EXERCISE: Taking the listing below, restate word for word each line from the line with "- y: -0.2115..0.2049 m" to the line with "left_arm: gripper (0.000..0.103", ends included, and stop there.

DATASET below:

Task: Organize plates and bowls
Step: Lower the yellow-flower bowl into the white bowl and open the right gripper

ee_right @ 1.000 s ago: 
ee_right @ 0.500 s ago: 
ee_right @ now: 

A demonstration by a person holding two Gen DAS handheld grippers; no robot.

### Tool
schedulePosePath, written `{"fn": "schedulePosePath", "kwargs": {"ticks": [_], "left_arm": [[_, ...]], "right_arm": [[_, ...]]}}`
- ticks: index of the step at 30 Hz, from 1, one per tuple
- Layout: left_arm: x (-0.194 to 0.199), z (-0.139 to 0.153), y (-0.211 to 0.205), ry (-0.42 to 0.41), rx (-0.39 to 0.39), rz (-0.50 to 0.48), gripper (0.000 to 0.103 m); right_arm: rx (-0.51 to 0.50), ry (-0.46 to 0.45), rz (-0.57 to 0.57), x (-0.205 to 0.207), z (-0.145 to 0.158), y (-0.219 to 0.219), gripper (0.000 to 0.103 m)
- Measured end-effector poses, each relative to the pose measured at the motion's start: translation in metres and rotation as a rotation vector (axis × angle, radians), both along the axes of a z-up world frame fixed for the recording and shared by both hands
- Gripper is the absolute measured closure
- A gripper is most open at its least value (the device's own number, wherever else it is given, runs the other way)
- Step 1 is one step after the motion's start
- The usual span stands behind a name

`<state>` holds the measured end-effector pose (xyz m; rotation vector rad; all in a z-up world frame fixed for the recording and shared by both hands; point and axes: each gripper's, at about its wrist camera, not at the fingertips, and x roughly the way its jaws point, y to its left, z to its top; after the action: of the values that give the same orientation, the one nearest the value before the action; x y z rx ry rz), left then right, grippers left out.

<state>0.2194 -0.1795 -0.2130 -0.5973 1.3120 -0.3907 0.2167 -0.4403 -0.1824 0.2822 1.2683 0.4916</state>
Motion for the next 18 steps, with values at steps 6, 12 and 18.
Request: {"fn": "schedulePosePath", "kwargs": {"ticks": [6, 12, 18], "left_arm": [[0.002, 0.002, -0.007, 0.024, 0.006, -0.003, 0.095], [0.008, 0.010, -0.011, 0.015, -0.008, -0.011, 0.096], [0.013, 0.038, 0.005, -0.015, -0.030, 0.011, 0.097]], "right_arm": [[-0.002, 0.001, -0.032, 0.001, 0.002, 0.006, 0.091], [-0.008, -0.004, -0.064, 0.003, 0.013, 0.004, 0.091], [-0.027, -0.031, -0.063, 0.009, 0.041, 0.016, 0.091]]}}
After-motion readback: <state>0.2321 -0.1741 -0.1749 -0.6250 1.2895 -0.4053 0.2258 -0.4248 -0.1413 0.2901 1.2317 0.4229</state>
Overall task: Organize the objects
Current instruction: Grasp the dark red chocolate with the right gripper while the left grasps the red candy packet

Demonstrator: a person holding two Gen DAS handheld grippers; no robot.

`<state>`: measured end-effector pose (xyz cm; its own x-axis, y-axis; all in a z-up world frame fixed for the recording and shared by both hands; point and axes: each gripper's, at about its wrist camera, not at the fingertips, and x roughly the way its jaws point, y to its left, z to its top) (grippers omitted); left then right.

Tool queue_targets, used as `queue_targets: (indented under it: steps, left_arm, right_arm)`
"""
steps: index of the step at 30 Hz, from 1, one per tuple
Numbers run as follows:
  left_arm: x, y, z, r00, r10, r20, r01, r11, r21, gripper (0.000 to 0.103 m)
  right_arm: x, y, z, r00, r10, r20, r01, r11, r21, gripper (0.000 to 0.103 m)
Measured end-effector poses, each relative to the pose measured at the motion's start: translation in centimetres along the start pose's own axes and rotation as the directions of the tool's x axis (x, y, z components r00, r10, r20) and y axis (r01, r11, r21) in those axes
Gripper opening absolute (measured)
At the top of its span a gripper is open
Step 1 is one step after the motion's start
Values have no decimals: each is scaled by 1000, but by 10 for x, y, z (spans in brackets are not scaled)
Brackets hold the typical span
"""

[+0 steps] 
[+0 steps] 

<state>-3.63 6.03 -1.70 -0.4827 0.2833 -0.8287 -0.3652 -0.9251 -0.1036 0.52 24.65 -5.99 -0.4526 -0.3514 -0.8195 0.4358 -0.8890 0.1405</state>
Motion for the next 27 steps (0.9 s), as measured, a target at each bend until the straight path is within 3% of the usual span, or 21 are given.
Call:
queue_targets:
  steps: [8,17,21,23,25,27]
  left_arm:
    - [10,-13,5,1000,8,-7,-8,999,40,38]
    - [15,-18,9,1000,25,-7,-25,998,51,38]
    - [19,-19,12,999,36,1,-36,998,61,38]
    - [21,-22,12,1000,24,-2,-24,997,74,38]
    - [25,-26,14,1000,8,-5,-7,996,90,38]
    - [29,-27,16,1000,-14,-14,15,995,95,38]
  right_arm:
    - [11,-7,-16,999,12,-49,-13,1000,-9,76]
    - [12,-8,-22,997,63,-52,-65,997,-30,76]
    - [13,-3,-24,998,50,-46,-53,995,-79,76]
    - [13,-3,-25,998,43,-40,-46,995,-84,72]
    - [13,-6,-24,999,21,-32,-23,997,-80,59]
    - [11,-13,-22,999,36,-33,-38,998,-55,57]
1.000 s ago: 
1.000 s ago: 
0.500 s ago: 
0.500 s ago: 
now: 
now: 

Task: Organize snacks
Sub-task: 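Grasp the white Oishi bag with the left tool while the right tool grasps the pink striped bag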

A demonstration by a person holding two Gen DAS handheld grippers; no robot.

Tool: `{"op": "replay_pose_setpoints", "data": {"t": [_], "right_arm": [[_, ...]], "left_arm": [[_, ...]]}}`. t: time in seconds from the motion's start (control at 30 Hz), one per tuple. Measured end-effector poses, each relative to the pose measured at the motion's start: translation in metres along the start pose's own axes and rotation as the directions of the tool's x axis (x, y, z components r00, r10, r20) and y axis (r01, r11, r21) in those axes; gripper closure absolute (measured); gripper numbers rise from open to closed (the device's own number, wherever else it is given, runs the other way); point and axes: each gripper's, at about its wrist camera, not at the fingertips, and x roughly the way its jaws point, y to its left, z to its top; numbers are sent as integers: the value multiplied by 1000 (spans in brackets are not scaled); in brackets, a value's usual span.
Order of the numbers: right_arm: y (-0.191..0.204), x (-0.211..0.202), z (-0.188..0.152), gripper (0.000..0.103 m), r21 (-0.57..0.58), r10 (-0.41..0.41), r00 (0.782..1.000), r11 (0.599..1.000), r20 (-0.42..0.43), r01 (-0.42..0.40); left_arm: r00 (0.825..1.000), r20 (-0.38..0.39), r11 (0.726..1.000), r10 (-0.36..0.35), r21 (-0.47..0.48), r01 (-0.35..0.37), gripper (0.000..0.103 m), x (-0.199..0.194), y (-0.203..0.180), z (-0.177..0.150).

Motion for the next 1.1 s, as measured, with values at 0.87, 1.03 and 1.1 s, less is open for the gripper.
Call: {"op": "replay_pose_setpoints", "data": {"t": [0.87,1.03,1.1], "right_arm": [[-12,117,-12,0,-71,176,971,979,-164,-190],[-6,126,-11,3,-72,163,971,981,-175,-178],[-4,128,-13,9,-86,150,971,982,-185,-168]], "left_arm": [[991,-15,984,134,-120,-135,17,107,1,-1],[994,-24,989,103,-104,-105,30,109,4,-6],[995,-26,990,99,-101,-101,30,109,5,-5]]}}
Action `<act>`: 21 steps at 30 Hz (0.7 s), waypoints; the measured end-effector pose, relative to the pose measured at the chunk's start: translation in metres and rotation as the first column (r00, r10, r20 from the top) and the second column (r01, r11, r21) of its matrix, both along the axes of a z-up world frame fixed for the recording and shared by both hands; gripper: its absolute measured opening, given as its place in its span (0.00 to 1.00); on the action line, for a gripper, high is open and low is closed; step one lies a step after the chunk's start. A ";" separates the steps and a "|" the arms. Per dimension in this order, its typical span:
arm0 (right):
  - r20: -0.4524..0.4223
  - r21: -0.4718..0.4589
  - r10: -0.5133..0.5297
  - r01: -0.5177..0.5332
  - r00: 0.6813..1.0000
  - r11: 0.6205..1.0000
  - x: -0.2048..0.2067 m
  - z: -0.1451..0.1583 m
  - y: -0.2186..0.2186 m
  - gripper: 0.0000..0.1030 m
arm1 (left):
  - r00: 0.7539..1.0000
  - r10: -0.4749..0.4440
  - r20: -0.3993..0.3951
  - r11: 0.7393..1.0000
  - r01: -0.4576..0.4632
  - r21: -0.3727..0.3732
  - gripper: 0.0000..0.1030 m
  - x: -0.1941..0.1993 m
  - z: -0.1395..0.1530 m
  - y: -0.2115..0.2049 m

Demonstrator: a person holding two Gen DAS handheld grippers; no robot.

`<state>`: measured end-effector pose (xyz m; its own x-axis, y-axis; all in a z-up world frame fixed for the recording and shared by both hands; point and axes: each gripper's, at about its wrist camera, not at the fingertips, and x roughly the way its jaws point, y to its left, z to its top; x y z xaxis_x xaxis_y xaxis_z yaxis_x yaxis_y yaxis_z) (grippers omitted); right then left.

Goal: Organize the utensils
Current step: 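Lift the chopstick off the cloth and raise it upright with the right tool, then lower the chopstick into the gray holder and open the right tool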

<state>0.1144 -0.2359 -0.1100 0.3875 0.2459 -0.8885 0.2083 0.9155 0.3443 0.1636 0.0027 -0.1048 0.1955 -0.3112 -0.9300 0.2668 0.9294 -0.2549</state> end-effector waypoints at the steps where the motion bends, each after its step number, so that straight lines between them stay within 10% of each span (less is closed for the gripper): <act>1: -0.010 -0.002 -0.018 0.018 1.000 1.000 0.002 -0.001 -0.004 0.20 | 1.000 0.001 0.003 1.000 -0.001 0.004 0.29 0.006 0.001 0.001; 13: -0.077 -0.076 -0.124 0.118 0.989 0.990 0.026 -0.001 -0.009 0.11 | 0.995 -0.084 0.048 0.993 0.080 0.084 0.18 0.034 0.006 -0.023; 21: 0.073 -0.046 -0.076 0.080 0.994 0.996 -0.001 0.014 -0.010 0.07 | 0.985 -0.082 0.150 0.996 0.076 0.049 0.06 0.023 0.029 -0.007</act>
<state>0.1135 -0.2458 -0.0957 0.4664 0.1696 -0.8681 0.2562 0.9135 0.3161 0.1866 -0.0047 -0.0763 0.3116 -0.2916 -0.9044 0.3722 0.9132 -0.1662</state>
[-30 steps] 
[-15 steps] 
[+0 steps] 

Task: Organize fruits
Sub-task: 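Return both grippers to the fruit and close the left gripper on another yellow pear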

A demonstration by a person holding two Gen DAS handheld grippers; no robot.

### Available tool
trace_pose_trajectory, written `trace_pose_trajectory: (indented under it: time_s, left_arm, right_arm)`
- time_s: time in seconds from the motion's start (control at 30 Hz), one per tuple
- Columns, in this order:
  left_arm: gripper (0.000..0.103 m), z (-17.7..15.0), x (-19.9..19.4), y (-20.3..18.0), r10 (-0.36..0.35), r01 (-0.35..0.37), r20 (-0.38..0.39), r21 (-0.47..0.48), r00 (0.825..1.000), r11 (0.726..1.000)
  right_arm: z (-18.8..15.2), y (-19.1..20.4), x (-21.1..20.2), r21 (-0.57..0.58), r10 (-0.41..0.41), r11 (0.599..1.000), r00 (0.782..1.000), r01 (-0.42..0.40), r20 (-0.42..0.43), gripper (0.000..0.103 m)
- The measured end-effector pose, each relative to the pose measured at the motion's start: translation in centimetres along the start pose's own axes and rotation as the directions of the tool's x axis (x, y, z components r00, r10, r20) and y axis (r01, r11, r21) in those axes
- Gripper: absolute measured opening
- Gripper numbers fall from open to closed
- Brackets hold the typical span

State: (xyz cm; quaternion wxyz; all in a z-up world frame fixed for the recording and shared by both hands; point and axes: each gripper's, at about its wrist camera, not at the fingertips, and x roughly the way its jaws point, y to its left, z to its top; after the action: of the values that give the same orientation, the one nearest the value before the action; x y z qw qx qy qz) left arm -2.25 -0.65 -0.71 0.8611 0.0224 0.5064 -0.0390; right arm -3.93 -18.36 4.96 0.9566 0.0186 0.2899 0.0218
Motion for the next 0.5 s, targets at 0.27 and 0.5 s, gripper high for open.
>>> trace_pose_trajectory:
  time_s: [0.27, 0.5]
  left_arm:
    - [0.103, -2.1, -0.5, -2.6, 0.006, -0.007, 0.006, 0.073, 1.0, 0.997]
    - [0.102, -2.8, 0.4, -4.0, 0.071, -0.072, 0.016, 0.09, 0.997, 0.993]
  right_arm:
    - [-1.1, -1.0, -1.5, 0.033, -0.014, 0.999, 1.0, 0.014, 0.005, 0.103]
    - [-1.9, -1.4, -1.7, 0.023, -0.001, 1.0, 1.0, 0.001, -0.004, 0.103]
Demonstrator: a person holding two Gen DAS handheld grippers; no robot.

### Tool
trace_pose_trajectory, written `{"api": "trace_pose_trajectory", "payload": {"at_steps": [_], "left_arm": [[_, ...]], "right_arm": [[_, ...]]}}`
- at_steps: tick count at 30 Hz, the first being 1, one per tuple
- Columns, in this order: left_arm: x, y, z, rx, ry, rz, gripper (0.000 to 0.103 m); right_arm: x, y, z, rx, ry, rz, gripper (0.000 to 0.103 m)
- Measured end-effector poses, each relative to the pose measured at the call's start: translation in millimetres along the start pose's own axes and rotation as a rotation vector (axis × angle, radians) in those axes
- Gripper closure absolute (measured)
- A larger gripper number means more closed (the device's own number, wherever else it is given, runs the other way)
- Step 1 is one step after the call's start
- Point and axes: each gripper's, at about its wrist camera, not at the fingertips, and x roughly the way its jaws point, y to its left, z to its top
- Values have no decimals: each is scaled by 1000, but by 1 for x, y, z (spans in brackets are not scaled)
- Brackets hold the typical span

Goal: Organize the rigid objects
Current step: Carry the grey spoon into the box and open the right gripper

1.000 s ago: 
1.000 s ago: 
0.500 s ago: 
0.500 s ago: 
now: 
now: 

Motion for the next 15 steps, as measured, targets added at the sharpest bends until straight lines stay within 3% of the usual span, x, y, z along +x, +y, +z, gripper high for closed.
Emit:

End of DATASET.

EXERCISE OUTPUT:
  - y: -0.2115..0.2049 m

Demonstrator: a person holding two Gen DAS handheld grippers; no robot.

`<state>`: measured end-effector pose (xyz m; its own x-axis, y-axis; all in a z-up world frame fixed for the recording and shared by both hands; point and axes: each gripper's, at about its wrist camera, not at the fingertips, and x roughly the way its jaws point, y to its left, z to its top; x y z xaxis_x xaxis_y xaxis_z yaxis_x yaxis_y yaxis_z) (grippers omitted); right then left.

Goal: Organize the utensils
Current step: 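Lift the chopstick off the cloth and raise it upright with the right tool, then lower the chopstick into the gray holder and open the right tool
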
<state>0.1144 -0.2359 -0.1100 0.3875 0.2459 -0.8885 0.2083 0.9155 0.3443 0.1636 0.0027 -0.1048 0.1955 -0.3112 -0.9300 0.2668 0.9294 -0.2549</state> end-effector waypoints at the steps where the motion bends, each after its step number, so that straight lines between them stay within 10% of each span (less is closed for the gripper): <act>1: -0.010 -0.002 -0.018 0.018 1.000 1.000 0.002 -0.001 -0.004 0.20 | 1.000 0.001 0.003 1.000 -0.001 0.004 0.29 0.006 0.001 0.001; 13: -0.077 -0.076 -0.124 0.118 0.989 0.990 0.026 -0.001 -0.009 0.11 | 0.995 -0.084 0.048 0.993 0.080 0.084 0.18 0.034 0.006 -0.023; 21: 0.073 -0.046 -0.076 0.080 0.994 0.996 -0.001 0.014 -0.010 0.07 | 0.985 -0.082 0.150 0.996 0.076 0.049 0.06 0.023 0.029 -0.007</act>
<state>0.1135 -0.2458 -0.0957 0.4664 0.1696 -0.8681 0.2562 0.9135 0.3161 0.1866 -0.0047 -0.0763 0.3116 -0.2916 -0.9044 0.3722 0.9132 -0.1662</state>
[-30 steps] 
[-15 steps] 
[+0 steps] 

Task: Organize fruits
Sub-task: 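Return both grippers to the fruit and close the left gripper on another yellow pear
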
A demonstration by a person holding two Gen DAS handheld grippers; no robot.

### Available tool
trace_pose_trajectory, written `trace_pose_trajectory: (indented under it: time_s, left_arm, right_arm)`
- time_s: time in seconds from the motion's start (control at 30 Hz), one per tuple
- Columns, in this order:
  left_arm: gripper (0.000..0.103 m), z (-17.7..15.0), x (-19.9..19.4), y (-20.3..18.0), r10 (-0.36..0.35), r01 (-0.35..0.37), r20 (-0.38..0.39), r21 (-0.47..0.48), r00 (0.825..1.000), r11 (0.726..1.000)

What this exercise required is now done.